COVID-19 loomed large on Indians’ psyche in 2020, prompting them to buy more insurance protection. Despite the growing awareness around the importance of life insurance, however, India’s protection levels remained inadequate, a survey conducted by Max Life and Kantar has found.
Rise in insurance awareness, but dip in financial security
The life insurers’ annual survey to measure protection, awareness, ownership and security levels in the country reported a four-point rise in its India Protection Quotient. It rose from 35 in the previous edition to 39 now. According to the company, IPQ is the degree to which Indians feel protected from future uncertainties, on a scale of 0 to 100. It is based on the attitudes, mental preparedness around future uncertainties, awareness and ownership of life insurance product categories (term, endowment and ULIP, according to the company). “While there is improvement, I would still say that India’s protection coverage needs to be much higher,” says Prashant Tripathy, MD and CEO, Max Life Insurance.
The pandemic also prompted them to rush to actually buy life insurance covers. “The initial fear of the pandemic and its effects caused people to sit up and take stock of their risk coverage. For a few months, this did result in people talking about insurance and urgently reviewing their insurance covers – buying new ones, upgrading their existing policies,” says Mahavir Chopra, Founder, Beshak.org, a consumer awareness platform for insurance.
For the survey, over 4,300 respondents across 25 cities were polled through physical and online modes to gauge their attitudes towards life insurance and pure protection term insurance, in particular. The study, the third so far, was conducted between November and December 2020.

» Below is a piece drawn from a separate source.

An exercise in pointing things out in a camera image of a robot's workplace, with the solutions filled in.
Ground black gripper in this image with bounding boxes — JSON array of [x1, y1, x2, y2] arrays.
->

Not surprisingly, COVID-19 continues to dominate Indians’ list of concerns. Family members contracting the disease, financial security in case of the breadwinner’s death and cost of COVID-19 treatment figured in the top three list of concerns. Indians are now more concerned about likely inadequacy of their funds in case of critical illness in the family.

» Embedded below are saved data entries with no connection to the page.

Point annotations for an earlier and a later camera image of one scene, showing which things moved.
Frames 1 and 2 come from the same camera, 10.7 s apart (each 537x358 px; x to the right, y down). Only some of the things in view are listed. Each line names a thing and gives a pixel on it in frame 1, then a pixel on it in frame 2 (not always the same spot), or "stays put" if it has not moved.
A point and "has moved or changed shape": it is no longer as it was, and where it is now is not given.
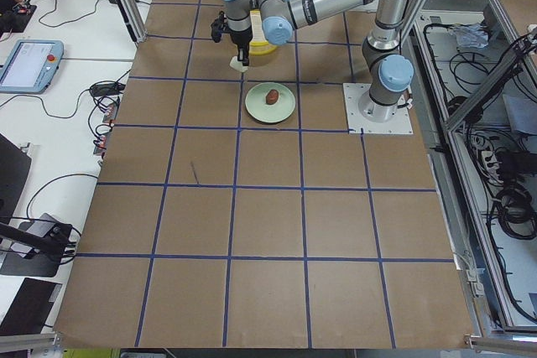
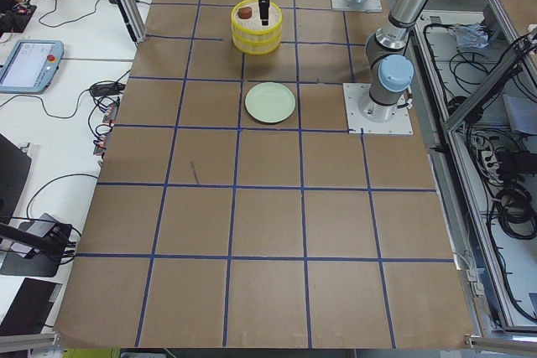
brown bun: [272, 96] has moved or changed shape
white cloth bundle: [472, 35] stays put
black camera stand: [54, 245] stays put
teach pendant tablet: [29, 65] stays put

Millennials buy more life insurance as financial anxiety rises
It is not surprising that the sense of financial security has taken a beating across age groups due to COVID-19, but the drop is more pronounced in case of millennials. Security levels here refer to the degree to which Indians feel financially secure and prepared on a scale of 0 to 100. Non-millennials’ – or older individuals’ – security levels dipped from 60 percent to 58 percent compared to the previous edition of IPQ, while millennials’ fell from 61 percent to 57 percent.
Millennials’ awareness of term insurance sees sharper jump
For their parents, in their younger days, life insurance simply meant a regular endowment or moneyback policy. But millennials appear to be displaying greater awareness of pure protection term insurance policies. Their term ownership is at par with that of non-millennials – or older individuals. But, it has seen a sharper growth. “Traditionally most of our parents have had strong social and joint family support – financial support was available to your family within your house whenever there was a serious disruption. Almost no one bought or sold protection based insurance 20 years ago. In the past 20 years, since liberalisation, people have started living as nuclear families - gradually realising the importance of having financial security for their families,” explains Chopra.

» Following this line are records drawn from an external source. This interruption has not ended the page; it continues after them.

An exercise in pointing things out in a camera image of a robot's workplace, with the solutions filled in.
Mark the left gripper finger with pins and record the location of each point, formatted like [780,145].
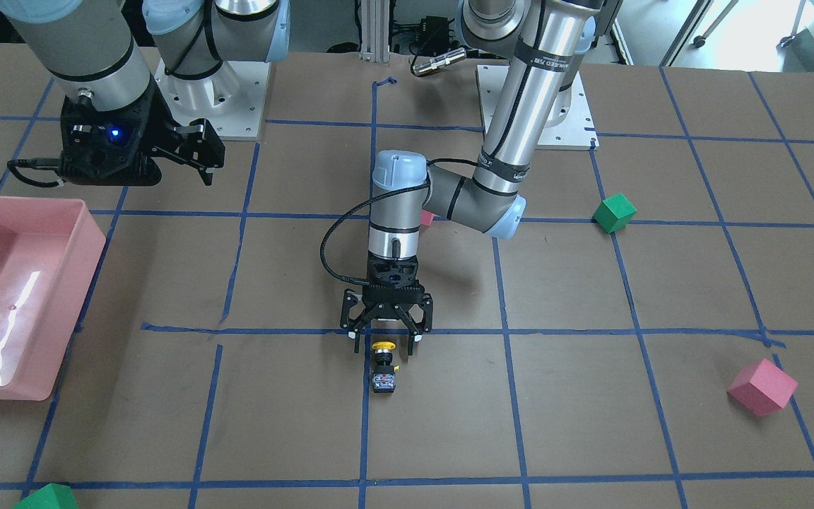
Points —
[356,326]
[416,329]

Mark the silver cable connector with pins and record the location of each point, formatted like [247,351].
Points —
[437,63]

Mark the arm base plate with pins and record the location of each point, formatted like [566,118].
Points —
[569,127]
[233,99]

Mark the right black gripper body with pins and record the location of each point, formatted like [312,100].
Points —
[155,121]

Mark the green cube table edge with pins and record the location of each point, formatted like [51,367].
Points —
[50,496]

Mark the aluminium frame post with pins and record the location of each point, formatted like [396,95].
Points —
[375,31]

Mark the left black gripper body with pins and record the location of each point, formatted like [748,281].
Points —
[386,312]

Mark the pink cube far side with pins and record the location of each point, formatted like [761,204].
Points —
[763,388]

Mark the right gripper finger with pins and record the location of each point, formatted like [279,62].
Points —
[204,161]
[200,133]

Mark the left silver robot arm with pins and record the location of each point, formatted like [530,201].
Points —
[543,42]

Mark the green cube near left arm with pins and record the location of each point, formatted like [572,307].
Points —
[614,213]

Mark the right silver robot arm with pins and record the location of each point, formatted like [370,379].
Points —
[91,52]

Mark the pink plastic bin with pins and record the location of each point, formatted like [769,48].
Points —
[49,251]

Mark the pink cube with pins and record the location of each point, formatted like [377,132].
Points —
[426,219]
[763,388]

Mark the yellow push button switch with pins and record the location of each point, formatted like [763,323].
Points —
[383,375]

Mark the pink cube centre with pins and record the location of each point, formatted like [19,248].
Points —
[426,219]

Women’s life insurance ownership lower
Working women’s life insurance awareness has grown at a faster clip compared to that of men, but they continue to score lower on ownership. They, however, feel more financial secure compared to men.
Working women now more aware of term insurance
Specifically on term insurance, the survey found that women’s awareness on term insurance is, in fact, higher than that of men. Yet, this does not reflect in term insurance ownership. “Urban India’s working women become more financially conscious, on par with men in protection index. However, working men still lead in ownership of term insurance; highlighting the divide in perception of the breadwinner,” said Tripathy.